If you are using a tiling window manager, then having tabs in your GUI applications might be sub-par. Whenever there's redundant functionality the question arises: Which option should I pick? Additionally, the tab and menubar of modern browsers take up a lot of real estate. That's certainly good for the user who wants to see all their options. Personally, I prefer shortcuts and more screen real estate. If you're of a similar mindset, this short tutorial is for you.

NB: I have used this setup for the better part of 5 years now. If the past is any indication of the future, it'll continue to work without too much manual adaptations on your part.

Here's a demo of how the final setup looks like:

I use the i3 tiling window manager. It has excellent support for window and tab management. Additionally, I'm using rofi, a window switcher and application launcher.

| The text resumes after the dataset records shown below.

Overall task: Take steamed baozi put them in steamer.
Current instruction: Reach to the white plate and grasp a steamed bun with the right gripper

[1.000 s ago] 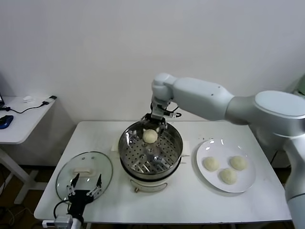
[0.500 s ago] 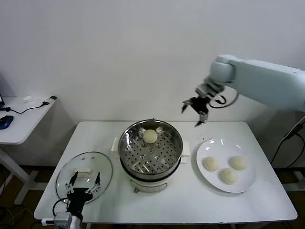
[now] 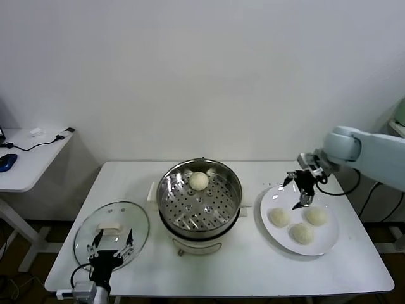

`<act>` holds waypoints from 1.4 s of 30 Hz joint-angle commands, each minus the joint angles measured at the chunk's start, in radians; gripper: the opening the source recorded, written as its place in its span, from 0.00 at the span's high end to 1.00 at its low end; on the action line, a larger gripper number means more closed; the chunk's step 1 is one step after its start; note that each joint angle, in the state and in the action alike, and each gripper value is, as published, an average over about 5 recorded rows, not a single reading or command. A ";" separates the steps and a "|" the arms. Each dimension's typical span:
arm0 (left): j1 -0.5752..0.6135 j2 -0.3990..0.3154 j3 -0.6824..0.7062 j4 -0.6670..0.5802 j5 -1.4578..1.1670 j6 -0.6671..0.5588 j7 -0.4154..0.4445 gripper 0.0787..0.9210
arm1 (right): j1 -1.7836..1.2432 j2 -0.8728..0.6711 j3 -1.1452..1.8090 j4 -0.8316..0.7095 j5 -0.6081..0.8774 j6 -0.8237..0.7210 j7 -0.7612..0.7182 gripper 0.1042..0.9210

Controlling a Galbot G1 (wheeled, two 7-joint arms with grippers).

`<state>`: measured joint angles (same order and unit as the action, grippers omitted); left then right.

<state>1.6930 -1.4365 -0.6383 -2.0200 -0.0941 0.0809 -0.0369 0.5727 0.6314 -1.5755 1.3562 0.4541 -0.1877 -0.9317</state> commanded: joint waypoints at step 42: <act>0.001 -0.017 0.008 0.008 0.010 0.004 -0.001 0.12 | -0.311 0.111 0.233 -0.159 -0.087 -0.133 0.090 0.23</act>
<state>1.6935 -1.4540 -0.6308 -2.0094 -0.0845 0.0833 -0.0386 0.2424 0.7457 -1.3343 1.1885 0.3622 -0.3189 -0.8352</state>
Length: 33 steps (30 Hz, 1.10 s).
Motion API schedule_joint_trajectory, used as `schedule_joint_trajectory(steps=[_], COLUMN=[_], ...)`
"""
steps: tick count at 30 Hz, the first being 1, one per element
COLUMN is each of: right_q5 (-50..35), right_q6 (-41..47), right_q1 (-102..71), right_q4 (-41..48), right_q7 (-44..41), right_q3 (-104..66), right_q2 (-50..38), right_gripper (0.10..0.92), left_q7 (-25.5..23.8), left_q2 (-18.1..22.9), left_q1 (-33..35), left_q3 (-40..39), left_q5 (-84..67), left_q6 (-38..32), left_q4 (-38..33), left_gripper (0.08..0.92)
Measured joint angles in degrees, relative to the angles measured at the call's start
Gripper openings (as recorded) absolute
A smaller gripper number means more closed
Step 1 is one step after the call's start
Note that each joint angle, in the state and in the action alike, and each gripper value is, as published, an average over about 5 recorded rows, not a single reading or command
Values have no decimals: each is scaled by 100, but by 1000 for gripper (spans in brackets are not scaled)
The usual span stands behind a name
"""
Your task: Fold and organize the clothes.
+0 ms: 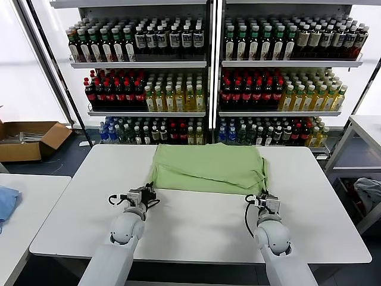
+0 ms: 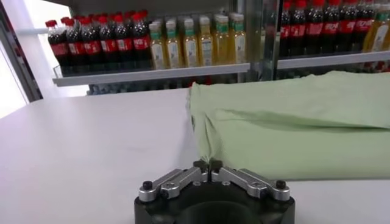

It is similar in functionality to dmenu. Using i3 and rofi, it is trivial to start applications, order them into workspaces in different layouts and later find them, again.

In the demo screenshot above, there are multiple FF windows open, some are tabbed (by the wm). On top, I'm assuming that I have many workspaces open and I forgot where the 'hackernews' window was. I ask rofi, it fuzzy auto-completes the query. If I hit 'enter', it would take me to the workspace and bring the window to the foreground.

To set it up, follow these steps:

  1. Write a bit of CSS to hide the tab bar
  2. Disable tabs, use only windows

CSS to hide the tab bar

Enable user style sheet

If you've customized your browser (basically any desktop browser) before 2019, you might now that a browser loads a user specific style sheet called userChrome.css or userContent.css when starting up. In 2019 with v69, Firefox disabled this behavior by default. However, being the configure browser that Firefox is, it can be enabled again:

  1. In a new tab, type or paste about:config in the address bar and press Enter/Return. Click the button accepting the risk.
  2. If the toolkit.legacyUserProfileCustomizations.stylesheets preference is not already set to true, double-click it to switch the value from false to true.

Configure user style sheet

  1. Open your Firefox profile in your text editor.
  2. Create a folder called chrome
  3. Create a file userChrome.css with the following content:
#tabbrowser-tabs {
  visibility: collapse !important;

.private-browsing-indicator {
  background-image: none !important;

#tabbrowser-tabs, #navigator-toolbox, menuitem, menu {
    font-size: 15px !important;

#TabsToolbar {
  visibility: collapse !important;

Disable tabs

Install and enable a Firefox extension which forces new tabs to be opened in new windows, instead. I use NoTabs.


You're all set. Quit and restart Firefox to pick up the userChrome change and you're good to go.